Fine Gael voted for the bank guarantee but has claimed it was not given the full information on the state of the banks.

Mr Kenny accused the previous administration of dithering in the face of crisis, but claimed the Government’s plans would put the country on the road to recovery and draw a line under the “failed policies of the past”.

“This Government has a clear plan to fix the banking sector and in doing so to help lay the foundations of broader economic recovery,” he said.

And the Taoiseach said the results of the stress tests would now bring clarity and purpose to the Government’s negotiations to ease the terms of the IMF/EU bailout.

Mr Kenny promised a “diplomatic onslaught” across Europe to renew connections.

Mr Noonan focused his anger on the perceived links between builders, developers and Fianna Fáil, claiming they allowed the banks to become too big.

“The JCB and the swinging crane had become the logos of the banks, and Irish bankers were as likely to be funding apartment blocks on the Black Sea or dabbling in property schemes in Singapore as they were to be investing in the Irish economy,” Mr Noonan said.

“We are now in the third year of the banking crisis. The previous government failed to act.

“They ducked and dived and procrastinated as they lurched from one crisis to the next. They went through periods of denial and periods of self justification.
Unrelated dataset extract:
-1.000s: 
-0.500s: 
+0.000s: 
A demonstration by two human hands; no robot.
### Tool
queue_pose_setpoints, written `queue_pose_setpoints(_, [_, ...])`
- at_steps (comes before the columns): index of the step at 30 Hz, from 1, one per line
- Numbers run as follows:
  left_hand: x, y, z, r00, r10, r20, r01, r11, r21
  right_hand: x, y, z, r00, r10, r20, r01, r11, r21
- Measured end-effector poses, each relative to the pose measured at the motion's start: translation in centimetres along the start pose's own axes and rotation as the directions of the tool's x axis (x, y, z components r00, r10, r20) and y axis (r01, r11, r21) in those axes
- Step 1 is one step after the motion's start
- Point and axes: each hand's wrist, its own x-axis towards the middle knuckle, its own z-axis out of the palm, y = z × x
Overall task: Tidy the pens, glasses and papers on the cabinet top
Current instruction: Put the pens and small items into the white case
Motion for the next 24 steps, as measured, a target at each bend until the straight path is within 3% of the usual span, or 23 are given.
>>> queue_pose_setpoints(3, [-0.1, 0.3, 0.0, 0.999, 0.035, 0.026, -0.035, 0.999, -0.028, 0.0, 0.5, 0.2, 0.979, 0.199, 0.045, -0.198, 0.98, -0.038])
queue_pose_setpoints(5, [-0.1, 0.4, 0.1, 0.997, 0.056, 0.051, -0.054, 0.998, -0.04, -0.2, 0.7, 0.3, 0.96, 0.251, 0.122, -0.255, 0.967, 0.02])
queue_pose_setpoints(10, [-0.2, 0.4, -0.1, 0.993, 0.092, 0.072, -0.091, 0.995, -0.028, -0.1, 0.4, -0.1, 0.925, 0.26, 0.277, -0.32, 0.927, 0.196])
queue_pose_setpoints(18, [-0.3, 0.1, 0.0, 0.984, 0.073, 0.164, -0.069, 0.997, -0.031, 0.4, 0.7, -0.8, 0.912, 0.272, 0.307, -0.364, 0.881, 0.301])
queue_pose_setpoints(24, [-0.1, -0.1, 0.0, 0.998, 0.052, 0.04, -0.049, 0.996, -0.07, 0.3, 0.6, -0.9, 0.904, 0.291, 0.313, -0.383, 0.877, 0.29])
They paved the road to disaster with good intentions.

“They never fixed the broken banks however.”

Mr Noonan pledged bonuses to bank chiefs would no longer take place amid controversies under the previous administration that senior bankers were taking home payouts while getting bailed out by the taxpayer.

``I cannot understand how bonuses were paid in the past and it's very hard to believe how such big amounts of money were paid without senior people being aware of the payments,'' he said.

“But certainly, it would be my view that bonuses are no part of Irish banking going forward in the way that it’s now being structured.”

During an assured, near 20 minute address in the Dáil, Mr Noonan set out the future direction of the State’s banking sector.

The minister, who took office less than a month ago, stressed the Fine Gael/Labour coalition had a strong mandate to act.

He detailed how Allied Irish Bank would be merged with the EBS building society to form one of two new universal pillar banks, with Bank of Ireland the other.

Mr Noonan said Bank of Ireland would have until June to raise private investment and avoid majority state control.

Irish Life & Permanent will sell off its lucrative pensions division Irish Life.

And in a nod to international investors keeping a close eye on the Government’s plans, Mr Noonan said the banks would be fully funded to ensure confidence in the country’s economy.

The plans, he said, would finally break the “vicious cycle of the massive dependence of the banks on the state”.

In a bid to bring clarity to taxpayers of the scale of the financial losses, Mr Noonan said €46.3bn euro of public money already put into the banks will never be recovered.

A staggering €60bn of private equity, most of it owned by Irish citizens, has been lost since 2007, while subordinated bondholders have taken a €10bn hit.

Mr Noonan said there were strong arguments for Bank of Ireland and Allied Irish banks keeping a good relationship with senior bondholders, but claimed Anglo Irish Bank was different, branding it a warehouse for impaired assets.

But he said it did not need extra capital as it was not part of the stress tests.